WORK REQUIRED:
Show me every line in the listing that has the word "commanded".
[[ DATASET EXCERPT, beginning ]]
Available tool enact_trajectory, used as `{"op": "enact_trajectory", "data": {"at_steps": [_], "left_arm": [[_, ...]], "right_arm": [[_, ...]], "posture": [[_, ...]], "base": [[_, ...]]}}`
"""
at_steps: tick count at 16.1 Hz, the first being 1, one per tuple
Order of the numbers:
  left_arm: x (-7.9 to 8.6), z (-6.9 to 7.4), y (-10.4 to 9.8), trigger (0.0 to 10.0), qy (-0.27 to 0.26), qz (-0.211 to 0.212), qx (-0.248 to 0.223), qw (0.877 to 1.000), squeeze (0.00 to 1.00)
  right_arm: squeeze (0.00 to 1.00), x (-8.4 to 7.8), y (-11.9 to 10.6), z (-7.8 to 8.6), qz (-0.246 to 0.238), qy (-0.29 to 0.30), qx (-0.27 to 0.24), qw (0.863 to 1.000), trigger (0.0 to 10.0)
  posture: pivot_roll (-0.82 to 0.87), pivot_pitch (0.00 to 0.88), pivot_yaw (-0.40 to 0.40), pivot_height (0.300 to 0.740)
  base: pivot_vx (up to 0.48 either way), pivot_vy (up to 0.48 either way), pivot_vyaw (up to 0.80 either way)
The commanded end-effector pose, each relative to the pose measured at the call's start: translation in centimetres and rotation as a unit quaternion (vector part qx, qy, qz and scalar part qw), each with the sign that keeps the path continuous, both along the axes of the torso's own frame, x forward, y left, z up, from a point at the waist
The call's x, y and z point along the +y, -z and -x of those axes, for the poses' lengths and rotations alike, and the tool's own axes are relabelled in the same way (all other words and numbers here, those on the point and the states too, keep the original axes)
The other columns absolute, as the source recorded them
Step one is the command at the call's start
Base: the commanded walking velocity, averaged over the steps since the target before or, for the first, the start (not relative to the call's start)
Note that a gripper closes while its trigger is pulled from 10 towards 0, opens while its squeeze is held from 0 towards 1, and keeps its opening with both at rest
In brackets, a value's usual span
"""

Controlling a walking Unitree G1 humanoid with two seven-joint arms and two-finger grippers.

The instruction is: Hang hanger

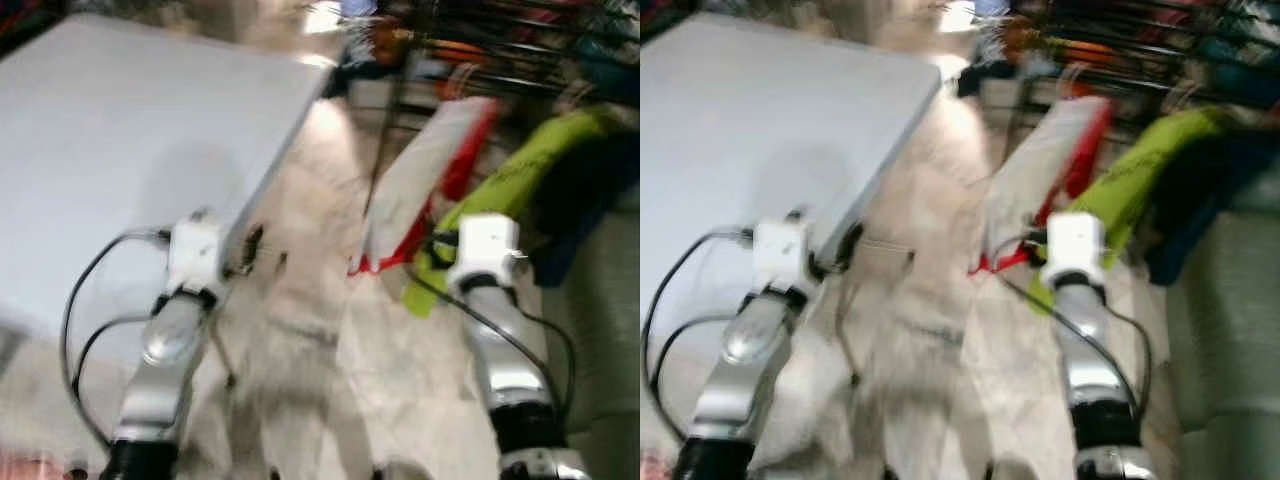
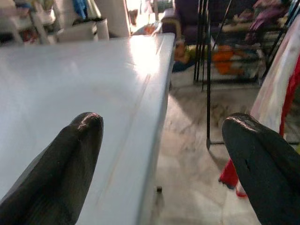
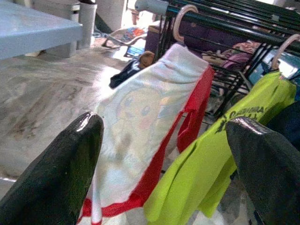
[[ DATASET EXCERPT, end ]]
ANSWER SPACE:
The commanded end-effector pose, each relative to the pose measured at the call's start: translation in centimetres and rotation as a unit quaternion (vector part qx, qy, qz and scalar part qw), each with the sign that keeps the path continuous, both along the axes of the torso's own frame, x forward, y left, z up, from a point at the waist
Base: the commanded walking velocity, averaged over the steps since the target before or, for the first, the start (not relative to the call's start)

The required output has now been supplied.